Instructions for the task:
Set the listing down exactly; no pictures.
[Given information Boundary: Start]
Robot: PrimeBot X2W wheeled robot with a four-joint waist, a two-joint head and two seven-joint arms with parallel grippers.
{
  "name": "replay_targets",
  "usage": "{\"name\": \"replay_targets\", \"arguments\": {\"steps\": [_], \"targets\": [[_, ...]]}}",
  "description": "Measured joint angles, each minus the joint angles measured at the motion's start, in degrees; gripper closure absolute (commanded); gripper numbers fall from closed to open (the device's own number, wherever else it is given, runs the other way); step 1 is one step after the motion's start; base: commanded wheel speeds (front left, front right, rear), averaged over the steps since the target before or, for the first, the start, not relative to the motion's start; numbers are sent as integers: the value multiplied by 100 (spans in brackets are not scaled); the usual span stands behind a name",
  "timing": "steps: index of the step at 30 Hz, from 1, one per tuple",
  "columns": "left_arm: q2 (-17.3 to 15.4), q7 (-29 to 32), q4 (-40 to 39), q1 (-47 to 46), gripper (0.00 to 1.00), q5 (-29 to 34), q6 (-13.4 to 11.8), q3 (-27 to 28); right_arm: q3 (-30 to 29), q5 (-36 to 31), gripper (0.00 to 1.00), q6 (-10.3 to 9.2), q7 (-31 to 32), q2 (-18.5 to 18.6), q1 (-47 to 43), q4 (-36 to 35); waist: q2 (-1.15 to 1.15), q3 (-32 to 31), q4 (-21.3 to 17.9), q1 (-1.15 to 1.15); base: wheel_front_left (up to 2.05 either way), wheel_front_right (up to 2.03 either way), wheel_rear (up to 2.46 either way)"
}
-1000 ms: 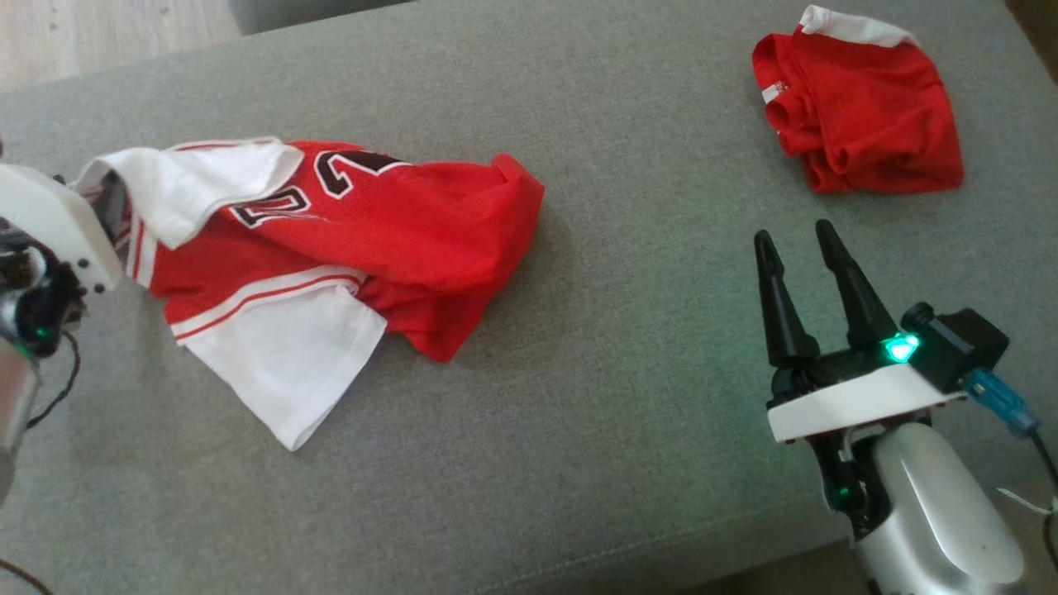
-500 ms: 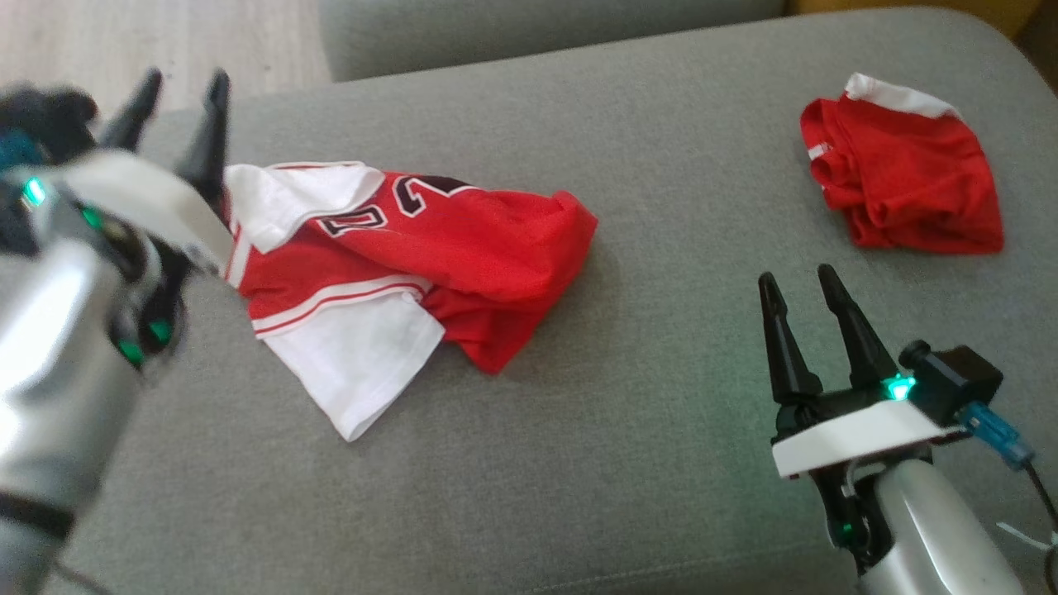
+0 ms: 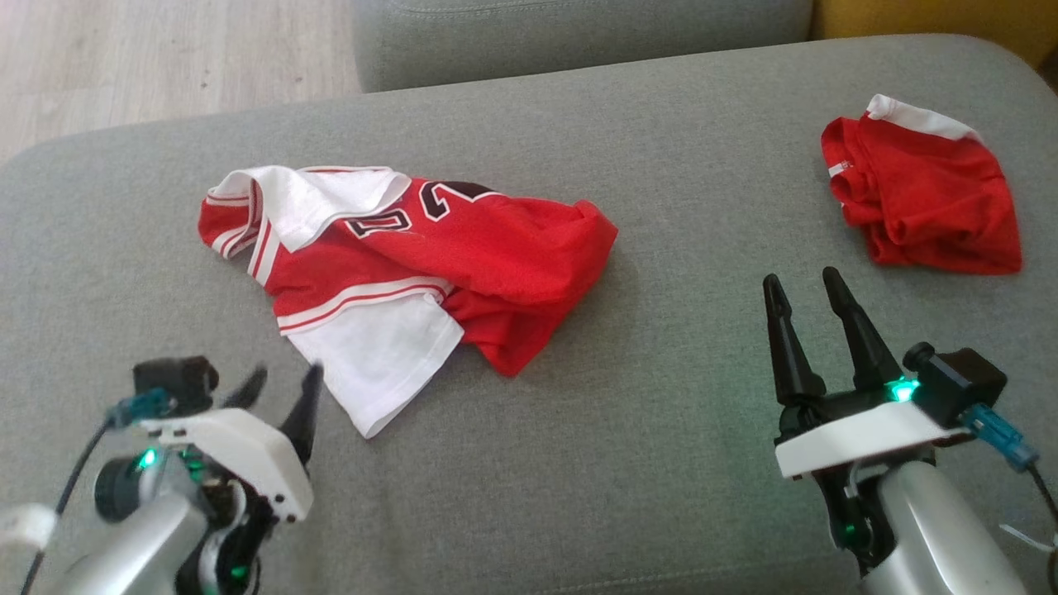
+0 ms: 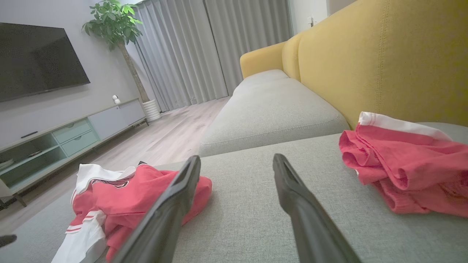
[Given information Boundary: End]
Response to this exercise:
Robot: PrimeBot X2W wheeled robot with a four-joint waist, a two-joint head and two seven-joint arms with parallel grippers.
{
  "name": "replay_targets",
  "usage": "{\"name\": \"replay_targets\", \"arguments\": {\"steps\": [_], \"targets\": [[_, ...]]}}",
  "description": "Measured joint angles, each minus the joint angles measured at the motion's start, in degrees; gripper closure absolute (commanded); gripper numbers fall from closed to open (the device's own number, wherever else it is given, runs the other way); step 1 is one step after the motion's start; base: commanded wheel speeds (front left, front right, rear), averaged over the steps since the target before or, for the first, the start, not relative to the motion's start; numbers are sent as integers: the value multiplied by 100 (spans in brackets are not scaled); the usual span stands behind a name",
  "timing": "steps: index of the step at 30 Hz, from 1, one per tuple",
  "columns": "left_arm: q2 (-17.3 to 15.4), q7 (-29 to 32), q4 (-40 to 39), q1 (-47 to 46), gripper (0.00 to 1.00), q5 (-29 to 34), q6 (-13.4 to 11.8), q3 (-27 to 28); right_arm: q3 (-30 to 29), q5 (-36 to 31), gripper (0.00 to 1.00), q6 (-10.3 to 9.2), q7 (-31 to 32), q2 (-18.5 to 18.6), q1 (-47 to 43), q4 (-36 to 35); waist: q2 (-1.15 to 1.15), q3 (-32 to 31), q4 (-21.3 to 17.9), q1 (-1.15 to 1.15); base: wheel_front_left (up to 2.05 either way), wheel_front_right (up to 2.03 either way), wheel_rear (up to 2.46 either way)"
}
-1000 ms: 
-500 ms: 
+0 ms: 
+0 ms: 

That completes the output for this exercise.